╭─ Supplied material

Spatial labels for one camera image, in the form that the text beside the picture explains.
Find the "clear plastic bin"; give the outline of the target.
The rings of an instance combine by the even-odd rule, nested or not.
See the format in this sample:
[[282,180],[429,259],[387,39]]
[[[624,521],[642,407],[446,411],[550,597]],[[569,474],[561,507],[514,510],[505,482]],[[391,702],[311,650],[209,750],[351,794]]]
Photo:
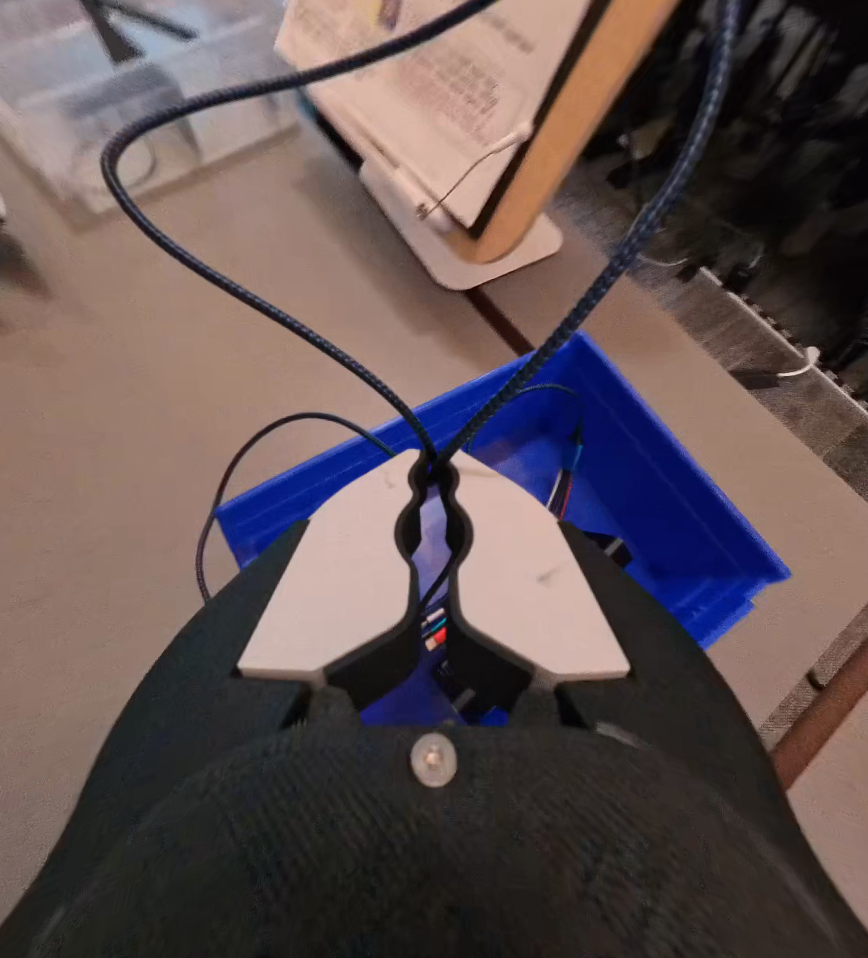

╰─

• _Exercise directions_
Reproduce the listing exactly. Leave its pictures out.

• _Answer below_
Spatial labels for one camera image, in the form that the text beside the picture explains.
Find the "clear plastic bin"; give the outline of the target.
The rings of an instance combine by the even-odd rule, nested or not.
See the format in this sample:
[[282,180],[429,259],[387,39]]
[[[624,521],[642,407],[446,411],[550,597]],[[569,474],[561,507],[514,510],[505,482]],[[391,702],[311,650],[209,750],[351,794]]]
Photo:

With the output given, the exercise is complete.